Citroen C4 Cactus

| March 18, 2018 | 0 Comments


Whole Lotta Love

C4 Cactus Feel Blue HDi 100 manual

When I was a teenager, the TV programme that most divided our household was Top of the Pops. Back in the 1970’s & early 1980’s before MTV, the only way that you could see your favourite band or solo artist on TV, was to watch TOTP on Thursday evenings on BBC1. Watching this programme with my dad was often hilarious. From the Sweet with Blockbuster in 1973, the first single I ever bought, right through to 1983 & The Smiths performing This Charming Man, my dad could be relied on to make a derogatory comment about all of the acts I liked, with my foolish self often defending them in the face of a man whose musical tastes extended to Elvis, Jim Reeves & Leadbelly. Whichever shocking artist appeared, be it David Bowie or Mark Almond, sides in our house would be taken, with my sister & I attempting to educate my dad as to the benefits of for example, The Jam, with my mum acting as the peace maker. The ‘Generation Gap’ was clear to see & this also extended to technology, films, actors & cars. My dad had no interest in cars. He had a company car, a brown Vauxhall Cavalier which actually had a cassette player in it. However, it was never used because my dad liked to drive without music on, forcing me to sit in the back of the car with one of those single ear piece headphones listening to a transistor radio or cassette player.

This brings us nicely to the Citroen Cactus, which was originally launched in 2014 into the compact SUV market, following in the footsteps of the highly-successful Nissan Juke. However, the Cactus conforms to a less-is-more philosophy with it’s focus being to reduce running costs & to improve fuel economy. Similarly to the Juke, it looks different, very different, although the newly launched Mk2 is perhaps a little less controversial to look at than it’s predecessor, more Let’s Dance than Diamond Dogs. Having said that it still stands out in the crowd & is most definitely a coherent addition to the recently launched C3 & C3 Aircross.

Featuring the Citroën Advanced Comfort® programme, the new Cactus represents a European premiere for Citroen’s new suspension system with Progressive Hydraulic Cushions™ & a world first for its Advanced Comfort® seats.
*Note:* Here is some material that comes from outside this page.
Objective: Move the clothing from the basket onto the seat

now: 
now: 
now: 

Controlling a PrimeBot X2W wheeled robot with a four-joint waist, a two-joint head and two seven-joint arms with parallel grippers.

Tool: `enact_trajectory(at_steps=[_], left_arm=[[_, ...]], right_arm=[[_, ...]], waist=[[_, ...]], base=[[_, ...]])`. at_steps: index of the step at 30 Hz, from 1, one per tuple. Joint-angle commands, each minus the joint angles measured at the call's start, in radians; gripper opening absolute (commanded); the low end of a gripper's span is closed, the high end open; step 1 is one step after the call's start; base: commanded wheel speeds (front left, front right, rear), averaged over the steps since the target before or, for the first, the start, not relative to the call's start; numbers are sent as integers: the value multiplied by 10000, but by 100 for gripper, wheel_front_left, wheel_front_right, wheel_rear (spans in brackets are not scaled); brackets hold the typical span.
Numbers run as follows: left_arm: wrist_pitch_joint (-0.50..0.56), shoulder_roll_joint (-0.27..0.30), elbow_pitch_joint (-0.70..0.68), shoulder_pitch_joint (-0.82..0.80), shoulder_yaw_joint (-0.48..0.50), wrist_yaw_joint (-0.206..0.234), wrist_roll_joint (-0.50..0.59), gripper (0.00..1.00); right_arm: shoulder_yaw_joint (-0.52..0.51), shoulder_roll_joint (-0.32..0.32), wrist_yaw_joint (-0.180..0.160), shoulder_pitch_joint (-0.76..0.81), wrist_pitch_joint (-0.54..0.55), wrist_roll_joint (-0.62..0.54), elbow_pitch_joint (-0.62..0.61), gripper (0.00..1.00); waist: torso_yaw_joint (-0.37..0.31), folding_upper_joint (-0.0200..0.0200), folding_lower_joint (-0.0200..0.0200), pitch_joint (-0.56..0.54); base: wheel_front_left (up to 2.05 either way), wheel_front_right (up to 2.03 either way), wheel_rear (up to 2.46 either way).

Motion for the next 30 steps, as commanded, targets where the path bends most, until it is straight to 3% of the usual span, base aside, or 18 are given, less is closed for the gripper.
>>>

There’s a revised engine line-up with both diesel & petrol power on offer & the new model also benefits from enhanced soundproofing, with 31 different combinations of design, 9 colours & 4 packs to choose from.
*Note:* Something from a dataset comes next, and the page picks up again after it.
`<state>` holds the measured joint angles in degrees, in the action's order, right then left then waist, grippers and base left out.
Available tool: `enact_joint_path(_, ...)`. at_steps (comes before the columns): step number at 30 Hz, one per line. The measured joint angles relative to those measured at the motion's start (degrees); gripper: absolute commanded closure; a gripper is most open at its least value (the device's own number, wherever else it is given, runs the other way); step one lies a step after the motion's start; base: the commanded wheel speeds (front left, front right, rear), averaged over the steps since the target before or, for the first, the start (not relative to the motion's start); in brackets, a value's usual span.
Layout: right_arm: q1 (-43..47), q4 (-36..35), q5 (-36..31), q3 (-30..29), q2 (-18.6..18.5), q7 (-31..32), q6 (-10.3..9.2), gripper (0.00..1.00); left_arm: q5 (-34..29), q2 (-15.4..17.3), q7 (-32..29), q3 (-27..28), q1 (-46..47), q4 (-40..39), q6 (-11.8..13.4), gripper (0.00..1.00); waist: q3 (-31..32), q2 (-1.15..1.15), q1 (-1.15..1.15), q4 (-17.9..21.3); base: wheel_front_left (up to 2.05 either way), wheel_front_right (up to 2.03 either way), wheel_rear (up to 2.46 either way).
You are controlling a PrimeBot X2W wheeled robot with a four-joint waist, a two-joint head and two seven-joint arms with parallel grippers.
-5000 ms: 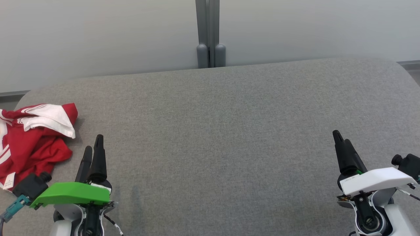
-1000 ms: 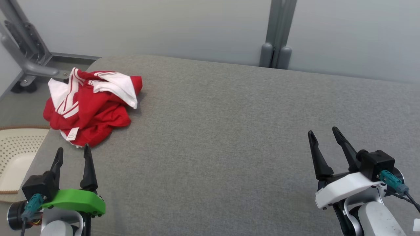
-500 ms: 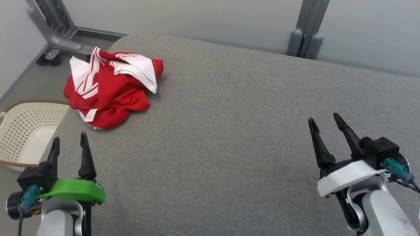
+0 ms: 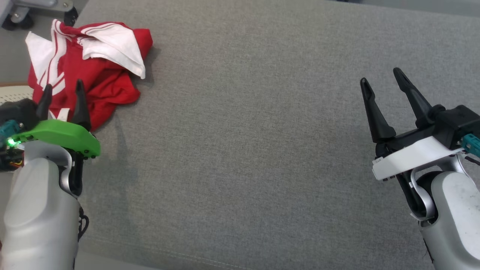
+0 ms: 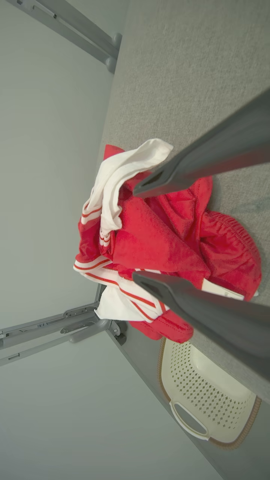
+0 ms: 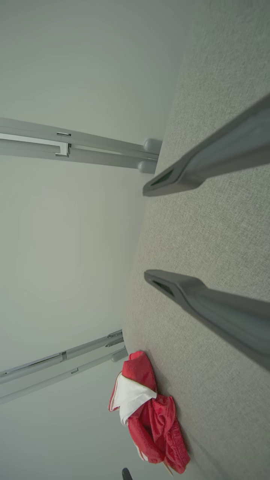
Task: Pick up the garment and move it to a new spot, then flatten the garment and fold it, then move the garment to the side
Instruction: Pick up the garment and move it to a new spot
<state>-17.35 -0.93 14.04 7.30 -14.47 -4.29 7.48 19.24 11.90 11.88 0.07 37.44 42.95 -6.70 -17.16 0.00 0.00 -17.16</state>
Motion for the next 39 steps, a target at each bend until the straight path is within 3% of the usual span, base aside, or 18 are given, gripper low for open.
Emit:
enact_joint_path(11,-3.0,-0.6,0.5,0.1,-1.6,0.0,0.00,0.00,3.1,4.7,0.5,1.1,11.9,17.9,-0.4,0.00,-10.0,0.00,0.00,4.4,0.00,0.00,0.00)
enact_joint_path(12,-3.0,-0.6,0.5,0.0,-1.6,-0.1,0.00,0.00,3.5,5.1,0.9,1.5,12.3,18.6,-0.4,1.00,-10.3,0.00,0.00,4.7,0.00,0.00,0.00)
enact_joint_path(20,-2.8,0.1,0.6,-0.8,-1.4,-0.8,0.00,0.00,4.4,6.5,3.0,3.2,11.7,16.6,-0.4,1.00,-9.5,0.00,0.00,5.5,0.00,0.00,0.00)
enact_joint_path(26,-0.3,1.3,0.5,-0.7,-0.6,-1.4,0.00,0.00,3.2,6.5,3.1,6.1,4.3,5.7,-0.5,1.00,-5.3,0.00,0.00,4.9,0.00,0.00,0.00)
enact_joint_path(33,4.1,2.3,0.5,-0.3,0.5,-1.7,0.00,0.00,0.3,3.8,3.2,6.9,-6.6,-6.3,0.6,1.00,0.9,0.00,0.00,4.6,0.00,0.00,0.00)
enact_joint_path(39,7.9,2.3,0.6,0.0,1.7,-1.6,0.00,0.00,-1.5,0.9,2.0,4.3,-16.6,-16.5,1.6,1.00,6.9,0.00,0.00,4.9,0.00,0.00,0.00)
Citroen were at pains to point out that 90% of the exterior of the latest Cactus is different from the Mk1. The new model features a broader front end, LED lights that wrap around the front into the Citroen grille, side scoops, but it still has the Airbumps, which are lower down & less noticeable than before. The rounded wheelarches feature plastic extensions, but gone are the twin ski-like roof bars.

Inside, although the quality of the fixtures & fittings has improved, it’s still refreshingly different & very much a Cactus. The luggage strap door handle’s & 1970’s inspired LED style speedo have remained, as has the dashboard styling, layout, fit & finish, with the 7″ touch screen controlling all of the major functions; the air-con, infotainment, telephone & vehicle functions. Other practical & easy-to-use connectivity technologies added to the new version, include voice-controlled 3D navigation via Citroën Connect Nav, Citroën Connect Box with Emergency & Assistance and Mirror Screen functionality with Android Auto, Apple CarPlay™ & MirrorLink®.


Despite it’s funky looks, the Cactus isn’t really that sporty to drive in diesel guise, just the opposite. The seats are soft & comfortable, the five-speed gear shift is noticeably long & with a top speed of 114 mph & 62 mph reached from start in 10.7 seconds, there’s no feeling of being rushed at all. Consequently, handling is relaxing rather than exhilarating.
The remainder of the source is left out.